Der Fall hat zu diplomatischen Verstimmungen zwischen Deutschland und Russland geführt. Wie auch andere westliche Staaten spricht Deutschland von einem Mordversuch. Nawalny behauptet, dass ein "Killerkommando" des russischen Inlandsgeheimdiensts FSB unter Putins Befehl ihn habe töten wollen. Die russische Regierung weist jede Verwicklung in den Vorfall zurück.

Außenminister Sergej Lawrow forderte von Deutschland am Montag – trotz der Laborbefunde – einmal mehr Beweise für eine Vergiftung. "Erfüllen Sie Ihre internationalen Verpflichtungen", sagte Lawrow bei einer Online-Pressekonferenz.
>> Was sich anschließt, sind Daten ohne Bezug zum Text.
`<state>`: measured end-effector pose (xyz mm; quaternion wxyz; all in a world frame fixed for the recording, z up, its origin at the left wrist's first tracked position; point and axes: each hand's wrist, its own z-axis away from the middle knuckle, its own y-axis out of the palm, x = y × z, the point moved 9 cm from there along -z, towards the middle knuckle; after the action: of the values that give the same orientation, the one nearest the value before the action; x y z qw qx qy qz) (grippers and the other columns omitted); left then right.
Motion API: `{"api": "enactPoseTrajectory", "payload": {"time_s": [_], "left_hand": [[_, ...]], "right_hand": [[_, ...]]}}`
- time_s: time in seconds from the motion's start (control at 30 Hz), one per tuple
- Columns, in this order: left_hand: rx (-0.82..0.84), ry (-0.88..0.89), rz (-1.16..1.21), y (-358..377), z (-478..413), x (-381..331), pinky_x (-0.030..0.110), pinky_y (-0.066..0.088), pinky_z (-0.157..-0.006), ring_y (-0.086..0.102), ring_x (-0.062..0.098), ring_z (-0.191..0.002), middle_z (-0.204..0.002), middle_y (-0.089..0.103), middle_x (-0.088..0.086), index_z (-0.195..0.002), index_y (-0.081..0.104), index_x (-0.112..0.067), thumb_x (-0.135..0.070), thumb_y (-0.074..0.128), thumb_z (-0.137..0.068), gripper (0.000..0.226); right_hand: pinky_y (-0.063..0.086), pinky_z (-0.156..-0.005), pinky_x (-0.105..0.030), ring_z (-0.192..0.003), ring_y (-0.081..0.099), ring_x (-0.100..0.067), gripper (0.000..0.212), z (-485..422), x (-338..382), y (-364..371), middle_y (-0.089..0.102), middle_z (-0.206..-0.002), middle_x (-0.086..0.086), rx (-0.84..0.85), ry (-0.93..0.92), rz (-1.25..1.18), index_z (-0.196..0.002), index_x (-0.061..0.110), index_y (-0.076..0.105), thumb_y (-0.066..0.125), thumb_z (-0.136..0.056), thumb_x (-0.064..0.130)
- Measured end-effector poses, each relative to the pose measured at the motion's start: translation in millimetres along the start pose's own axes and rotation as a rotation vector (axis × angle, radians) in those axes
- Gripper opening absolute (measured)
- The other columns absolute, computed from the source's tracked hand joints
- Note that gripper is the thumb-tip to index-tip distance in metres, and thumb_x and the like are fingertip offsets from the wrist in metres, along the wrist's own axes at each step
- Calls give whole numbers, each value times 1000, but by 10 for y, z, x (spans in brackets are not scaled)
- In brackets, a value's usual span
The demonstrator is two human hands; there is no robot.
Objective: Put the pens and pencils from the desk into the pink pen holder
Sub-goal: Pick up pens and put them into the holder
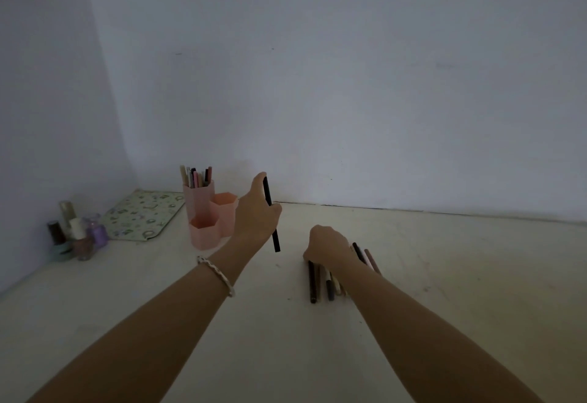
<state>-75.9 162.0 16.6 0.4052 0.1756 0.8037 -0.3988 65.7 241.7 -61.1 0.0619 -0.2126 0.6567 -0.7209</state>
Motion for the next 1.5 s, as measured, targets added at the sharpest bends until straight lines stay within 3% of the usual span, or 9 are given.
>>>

Russland habe bei Nawalny keine Nowitschok-Vergiftung nachweisen können und leite deshalb keine Ermittlungen ein. Lawrow schlug vor, dass russische Ärzte und ihre westlichen Kollegen gemeinsam die Proben untersuchen könnten – "damit Vertrauen entsteht". Die Antworten aus Deutschland auf russische Rechtshilfeersuchen im Fall Nawalny seien hingegen "unwürdig".

Sanktionen gegen Machtapparat

Die EU hat wegen des Anschlags auf Nawalny weitere Sanktionen gegen Vertreter des russischen Machtapparats verhängt, die unter anderem schon wegen der Annexion der Krim und der russischen Ukraine-Politik bestanden. (APA, Reuters, dpa, AFP, red, 18.1.2021)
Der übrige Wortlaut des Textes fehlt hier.